PROBLEM DETAILS> Examine each line of the data. Copy those that contain the string "door".

RECORDED INFORMATION>
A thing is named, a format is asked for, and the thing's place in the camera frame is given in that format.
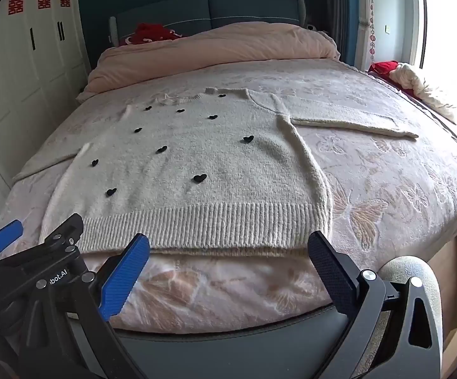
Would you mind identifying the hanging red ornament string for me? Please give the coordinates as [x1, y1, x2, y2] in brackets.
[368, 0, 376, 62]

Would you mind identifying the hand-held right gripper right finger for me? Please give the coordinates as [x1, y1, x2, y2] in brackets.
[307, 231, 444, 379]

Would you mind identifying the red pillow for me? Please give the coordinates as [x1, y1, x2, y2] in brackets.
[120, 23, 183, 46]

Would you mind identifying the grey curtain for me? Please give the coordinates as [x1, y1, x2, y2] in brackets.
[325, 0, 367, 72]

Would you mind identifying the pink duvet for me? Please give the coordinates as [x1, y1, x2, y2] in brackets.
[76, 21, 341, 101]

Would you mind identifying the cream crumpled cloth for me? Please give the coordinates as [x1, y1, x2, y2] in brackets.
[388, 62, 457, 129]

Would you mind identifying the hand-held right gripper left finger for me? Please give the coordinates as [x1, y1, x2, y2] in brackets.
[19, 234, 151, 379]

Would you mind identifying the blue upholstered headboard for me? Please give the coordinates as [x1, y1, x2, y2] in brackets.
[108, 0, 306, 46]

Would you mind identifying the white sweater with black hearts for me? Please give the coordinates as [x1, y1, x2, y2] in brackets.
[39, 87, 420, 259]

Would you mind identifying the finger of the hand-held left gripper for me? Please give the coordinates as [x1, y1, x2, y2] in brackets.
[0, 219, 24, 256]
[44, 213, 85, 254]

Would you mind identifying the pink butterfly pattern blanket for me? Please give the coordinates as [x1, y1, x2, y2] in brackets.
[0, 61, 457, 322]

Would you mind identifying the white wardrobe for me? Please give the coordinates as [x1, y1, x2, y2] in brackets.
[0, 0, 91, 202]

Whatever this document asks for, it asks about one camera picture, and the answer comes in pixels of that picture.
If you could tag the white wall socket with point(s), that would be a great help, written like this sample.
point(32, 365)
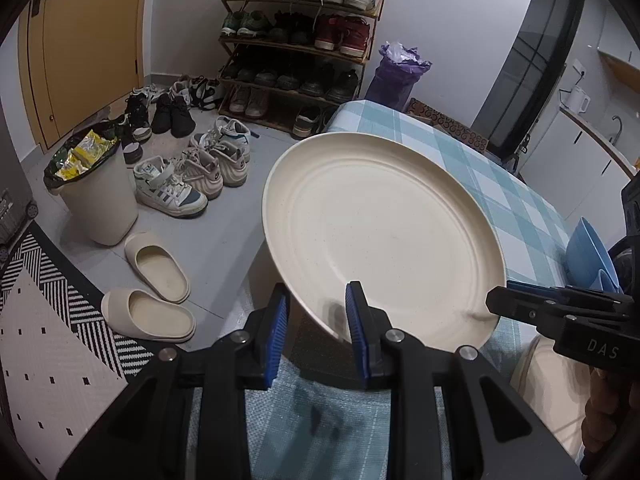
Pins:
point(579, 67)

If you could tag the white wall cabinets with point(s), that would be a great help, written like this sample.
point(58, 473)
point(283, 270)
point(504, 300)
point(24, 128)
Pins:
point(620, 25)

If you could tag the white kitchen base cabinets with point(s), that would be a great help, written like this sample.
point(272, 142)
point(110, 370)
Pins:
point(575, 160)

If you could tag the metal kitchen faucet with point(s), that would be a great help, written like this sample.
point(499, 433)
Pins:
point(619, 127)

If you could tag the grey suitcase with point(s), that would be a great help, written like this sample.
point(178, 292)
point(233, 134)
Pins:
point(15, 195)

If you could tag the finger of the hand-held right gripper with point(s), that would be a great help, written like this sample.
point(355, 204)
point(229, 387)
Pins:
point(530, 288)
point(530, 310)

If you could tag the blue bowl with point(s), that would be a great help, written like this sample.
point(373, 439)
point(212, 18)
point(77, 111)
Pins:
point(611, 281)
point(587, 255)

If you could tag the person's right hand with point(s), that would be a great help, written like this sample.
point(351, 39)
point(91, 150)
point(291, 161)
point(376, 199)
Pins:
point(597, 410)

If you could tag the white electric kettle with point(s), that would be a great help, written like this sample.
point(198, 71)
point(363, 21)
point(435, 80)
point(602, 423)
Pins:
point(579, 100)

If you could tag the cream trash bin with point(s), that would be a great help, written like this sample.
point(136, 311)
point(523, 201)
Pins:
point(102, 205)

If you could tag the wooden door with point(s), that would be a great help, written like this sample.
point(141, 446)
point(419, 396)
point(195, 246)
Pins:
point(85, 35)

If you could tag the teal checked tablecloth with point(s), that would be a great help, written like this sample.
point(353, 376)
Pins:
point(500, 180)

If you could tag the scattered group of sneakers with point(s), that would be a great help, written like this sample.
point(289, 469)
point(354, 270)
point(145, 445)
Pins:
point(200, 165)

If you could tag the patterned cardboard box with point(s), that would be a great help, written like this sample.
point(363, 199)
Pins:
point(450, 125)

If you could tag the wooden shoe rack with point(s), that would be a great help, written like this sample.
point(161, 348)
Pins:
point(372, 25)

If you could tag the black and white rug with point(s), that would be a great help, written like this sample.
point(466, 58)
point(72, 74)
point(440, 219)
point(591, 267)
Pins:
point(45, 350)

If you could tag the purple plastic bag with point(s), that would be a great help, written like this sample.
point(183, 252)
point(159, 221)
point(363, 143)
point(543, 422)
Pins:
point(392, 80)

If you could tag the black framed glass door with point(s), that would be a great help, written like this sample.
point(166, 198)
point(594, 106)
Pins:
point(530, 60)

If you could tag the cream slipper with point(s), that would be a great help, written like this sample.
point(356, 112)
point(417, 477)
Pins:
point(160, 270)
point(150, 315)

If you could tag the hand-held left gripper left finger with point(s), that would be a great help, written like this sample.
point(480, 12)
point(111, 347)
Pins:
point(275, 340)

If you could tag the yellow snack wrappers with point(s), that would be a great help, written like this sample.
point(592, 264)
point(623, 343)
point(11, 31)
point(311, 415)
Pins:
point(85, 155)

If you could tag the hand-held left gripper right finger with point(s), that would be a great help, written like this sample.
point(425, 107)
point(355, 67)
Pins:
point(357, 340)

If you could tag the cream round plate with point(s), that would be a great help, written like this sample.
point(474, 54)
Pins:
point(550, 390)
point(380, 220)

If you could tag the rows of shelved shoes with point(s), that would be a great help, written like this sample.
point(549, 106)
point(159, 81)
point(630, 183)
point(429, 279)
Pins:
point(330, 30)

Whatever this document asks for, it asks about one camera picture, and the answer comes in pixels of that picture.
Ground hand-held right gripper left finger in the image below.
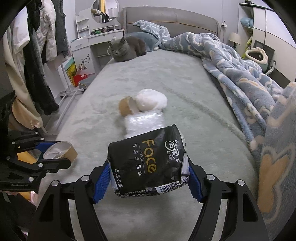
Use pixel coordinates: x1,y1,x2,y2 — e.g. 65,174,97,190
27,162,111,241

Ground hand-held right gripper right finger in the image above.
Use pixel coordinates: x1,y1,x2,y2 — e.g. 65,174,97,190
187,158,270,241

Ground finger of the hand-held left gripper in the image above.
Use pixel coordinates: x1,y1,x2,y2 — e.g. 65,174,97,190
8,129,56,160
7,158,72,183

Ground brown paper cup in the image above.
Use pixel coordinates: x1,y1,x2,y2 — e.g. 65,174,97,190
119,96,137,116
43,141,78,163

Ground black tissue packet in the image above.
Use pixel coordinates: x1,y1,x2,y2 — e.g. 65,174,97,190
107,124,190,197

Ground yellow cloth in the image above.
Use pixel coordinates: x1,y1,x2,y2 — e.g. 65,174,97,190
16,151,35,200

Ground cream coat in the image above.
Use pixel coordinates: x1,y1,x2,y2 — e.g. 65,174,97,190
5,25,43,130

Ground black fleece garment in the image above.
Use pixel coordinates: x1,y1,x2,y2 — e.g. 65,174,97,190
23,0,59,115

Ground white clothes rack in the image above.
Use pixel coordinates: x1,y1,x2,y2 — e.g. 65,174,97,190
54,62,84,135

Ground clear bubble wrap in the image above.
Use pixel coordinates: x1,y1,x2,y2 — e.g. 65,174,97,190
124,112,165,139

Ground grey footstool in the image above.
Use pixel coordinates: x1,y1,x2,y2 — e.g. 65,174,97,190
77,79,93,91

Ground red bag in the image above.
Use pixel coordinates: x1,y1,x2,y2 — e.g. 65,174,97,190
72,74,88,87

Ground colourful picture board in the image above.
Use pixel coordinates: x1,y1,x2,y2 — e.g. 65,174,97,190
63,57,78,87

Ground white puffer jacket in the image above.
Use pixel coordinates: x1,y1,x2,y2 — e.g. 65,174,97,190
37,0,57,62

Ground grey knitted vest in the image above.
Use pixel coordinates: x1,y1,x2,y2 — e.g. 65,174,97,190
51,0,70,57

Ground grey bed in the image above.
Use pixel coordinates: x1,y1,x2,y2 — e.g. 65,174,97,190
53,6,296,241

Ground white dressing table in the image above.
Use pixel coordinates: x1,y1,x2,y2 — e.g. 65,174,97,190
69,0,125,78

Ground pile of small toiletries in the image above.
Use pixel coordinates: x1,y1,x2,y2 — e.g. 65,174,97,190
92,28,116,35

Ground grey cat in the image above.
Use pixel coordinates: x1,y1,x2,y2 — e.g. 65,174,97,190
107,36,147,62

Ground blue cloud print blanket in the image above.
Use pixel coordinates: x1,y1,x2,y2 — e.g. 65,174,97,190
133,20,296,234

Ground round mirror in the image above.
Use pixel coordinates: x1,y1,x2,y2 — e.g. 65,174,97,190
92,0,120,24

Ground blue grey pillow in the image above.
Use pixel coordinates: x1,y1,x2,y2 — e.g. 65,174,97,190
125,32,160,52

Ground beige shade bedside lamp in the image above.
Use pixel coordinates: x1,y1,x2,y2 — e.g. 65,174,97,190
228,32,242,49

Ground black office chair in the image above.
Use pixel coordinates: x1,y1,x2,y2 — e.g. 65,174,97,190
253,40,277,76

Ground light blue folded pillow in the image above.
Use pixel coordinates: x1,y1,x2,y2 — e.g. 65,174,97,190
240,17,253,29

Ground white wardrobe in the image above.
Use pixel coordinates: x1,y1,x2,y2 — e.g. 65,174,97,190
238,0,296,88

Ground cream ring pet cushion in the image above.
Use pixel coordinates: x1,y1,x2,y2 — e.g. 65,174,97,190
245,47,269,64

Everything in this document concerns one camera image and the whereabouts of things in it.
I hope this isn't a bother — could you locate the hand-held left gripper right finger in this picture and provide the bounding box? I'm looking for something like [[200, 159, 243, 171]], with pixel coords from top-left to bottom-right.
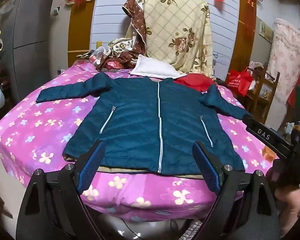
[[192, 141, 280, 240]]

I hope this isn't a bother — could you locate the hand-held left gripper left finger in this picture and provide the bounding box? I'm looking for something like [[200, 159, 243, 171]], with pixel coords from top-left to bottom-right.
[[16, 140, 105, 240]]

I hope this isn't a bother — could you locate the teal zip-up jacket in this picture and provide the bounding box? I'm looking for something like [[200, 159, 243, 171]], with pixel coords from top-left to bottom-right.
[[36, 72, 253, 176]]

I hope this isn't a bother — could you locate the person's right forearm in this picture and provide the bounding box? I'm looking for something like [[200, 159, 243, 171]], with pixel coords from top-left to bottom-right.
[[267, 159, 300, 223]]

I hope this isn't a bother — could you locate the wooden chair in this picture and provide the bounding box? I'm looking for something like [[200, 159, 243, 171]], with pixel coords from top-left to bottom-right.
[[245, 67, 280, 124]]

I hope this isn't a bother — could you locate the red plastic bag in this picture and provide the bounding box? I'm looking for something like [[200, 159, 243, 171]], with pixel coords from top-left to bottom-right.
[[226, 67, 254, 97]]

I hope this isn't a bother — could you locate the pink floral bedsheet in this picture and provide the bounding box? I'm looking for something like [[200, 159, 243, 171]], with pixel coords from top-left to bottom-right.
[[0, 61, 280, 223]]

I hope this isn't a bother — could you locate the red garment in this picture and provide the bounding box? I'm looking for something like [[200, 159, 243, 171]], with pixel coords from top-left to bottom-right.
[[174, 74, 217, 92]]

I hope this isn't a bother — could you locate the rolled pink floral mattress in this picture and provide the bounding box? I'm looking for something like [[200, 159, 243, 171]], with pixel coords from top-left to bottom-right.
[[266, 17, 300, 90]]

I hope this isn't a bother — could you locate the shiny pink bag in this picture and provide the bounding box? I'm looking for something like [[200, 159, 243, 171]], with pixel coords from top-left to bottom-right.
[[104, 57, 127, 70]]

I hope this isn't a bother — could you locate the clear plastic bottle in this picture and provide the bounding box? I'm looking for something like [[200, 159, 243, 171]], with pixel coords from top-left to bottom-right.
[[89, 45, 110, 64]]

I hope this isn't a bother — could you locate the white cloth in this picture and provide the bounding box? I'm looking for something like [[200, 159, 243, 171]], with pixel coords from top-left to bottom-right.
[[130, 54, 188, 80]]

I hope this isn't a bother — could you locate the brown floral blanket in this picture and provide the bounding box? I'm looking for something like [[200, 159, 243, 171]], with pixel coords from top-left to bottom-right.
[[95, 0, 147, 72]]

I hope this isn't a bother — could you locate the beige floral quilt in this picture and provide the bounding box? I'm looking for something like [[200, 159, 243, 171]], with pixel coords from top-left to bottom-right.
[[125, 0, 214, 78]]

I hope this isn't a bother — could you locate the grey refrigerator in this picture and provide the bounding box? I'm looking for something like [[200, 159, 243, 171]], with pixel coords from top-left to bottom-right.
[[0, 0, 57, 103]]

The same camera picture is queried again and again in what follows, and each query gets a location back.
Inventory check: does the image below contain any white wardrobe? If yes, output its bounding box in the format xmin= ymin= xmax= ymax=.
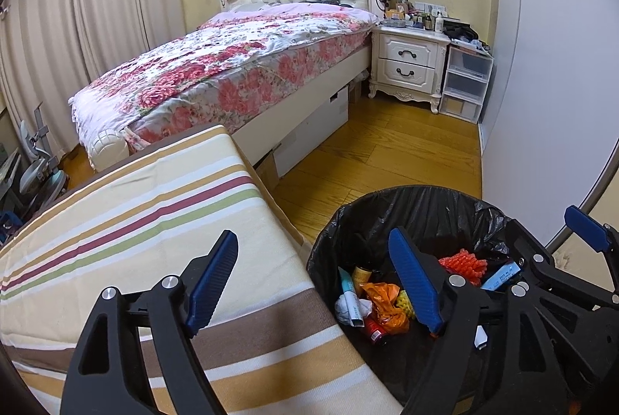
xmin=479 ymin=0 xmax=619 ymax=251

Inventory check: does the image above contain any dark bag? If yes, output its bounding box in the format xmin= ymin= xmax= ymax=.
xmin=442 ymin=21 xmax=491 ymax=53

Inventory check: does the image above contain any red label bottle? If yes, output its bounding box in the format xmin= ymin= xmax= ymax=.
xmin=363 ymin=316 xmax=388 ymax=343

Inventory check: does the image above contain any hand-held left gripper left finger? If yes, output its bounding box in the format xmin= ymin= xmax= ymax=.
xmin=60 ymin=230 xmax=240 ymax=415

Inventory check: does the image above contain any white nightstand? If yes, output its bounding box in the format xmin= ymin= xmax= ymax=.
xmin=368 ymin=24 xmax=450 ymax=115

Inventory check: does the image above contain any orange foam net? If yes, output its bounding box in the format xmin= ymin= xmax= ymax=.
xmin=439 ymin=249 xmax=487 ymax=287

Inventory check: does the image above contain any striped tablecloth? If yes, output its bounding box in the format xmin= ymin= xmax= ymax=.
xmin=0 ymin=125 xmax=404 ymax=415

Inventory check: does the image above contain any floral blanket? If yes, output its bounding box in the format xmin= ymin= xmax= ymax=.
xmin=72 ymin=3 xmax=380 ymax=149

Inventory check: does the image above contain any bin with black bag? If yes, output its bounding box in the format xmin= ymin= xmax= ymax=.
xmin=306 ymin=185 xmax=571 ymax=408

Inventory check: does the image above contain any light blue printed tube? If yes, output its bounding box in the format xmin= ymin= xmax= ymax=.
xmin=481 ymin=261 xmax=522 ymax=292

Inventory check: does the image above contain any plastic drawer unit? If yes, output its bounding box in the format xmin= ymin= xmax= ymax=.
xmin=439 ymin=42 xmax=494 ymax=125

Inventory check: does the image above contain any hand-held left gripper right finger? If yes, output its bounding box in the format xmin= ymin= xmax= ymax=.
xmin=388 ymin=227 xmax=566 ymax=415

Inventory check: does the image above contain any orange plastic bag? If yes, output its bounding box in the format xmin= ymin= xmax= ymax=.
xmin=360 ymin=282 xmax=409 ymax=333

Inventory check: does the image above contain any nightstand clutter of bottles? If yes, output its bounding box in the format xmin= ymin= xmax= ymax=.
xmin=384 ymin=0 xmax=450 ymax=31

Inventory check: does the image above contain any cardboard box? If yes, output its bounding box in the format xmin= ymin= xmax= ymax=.
xmin=254 ymin=151 xmax=281 ymax=190

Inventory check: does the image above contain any white box with blue end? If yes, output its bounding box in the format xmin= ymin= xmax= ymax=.
xmin=339 ymin=267 xmax=366 ymax=329

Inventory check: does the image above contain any grey desk chair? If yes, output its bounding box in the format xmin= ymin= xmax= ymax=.
xmin=17 ymin=103 xmax=66 ymax=213

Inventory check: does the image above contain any yellow foam net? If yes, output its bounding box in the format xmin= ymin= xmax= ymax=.
xmin=397 ymin=290 xmax=417 ymax=319

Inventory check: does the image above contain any white plastic bag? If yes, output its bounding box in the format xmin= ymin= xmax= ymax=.
xmin=336 ymin=294 xmax=371 ymax=316

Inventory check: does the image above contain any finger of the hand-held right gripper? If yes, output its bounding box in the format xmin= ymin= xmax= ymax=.
xmin=505 ymin=221 xmax=610 ymax=300
xmin=563 ymin=204 xmax=619 ymax=300

SOLUTION FOR THIS TASK>
If you could tag the wooden door with point(s), that would be a great help, written like this sample.
If you could tag the black framed glass door with point(s), that would be a great help, written like this sample.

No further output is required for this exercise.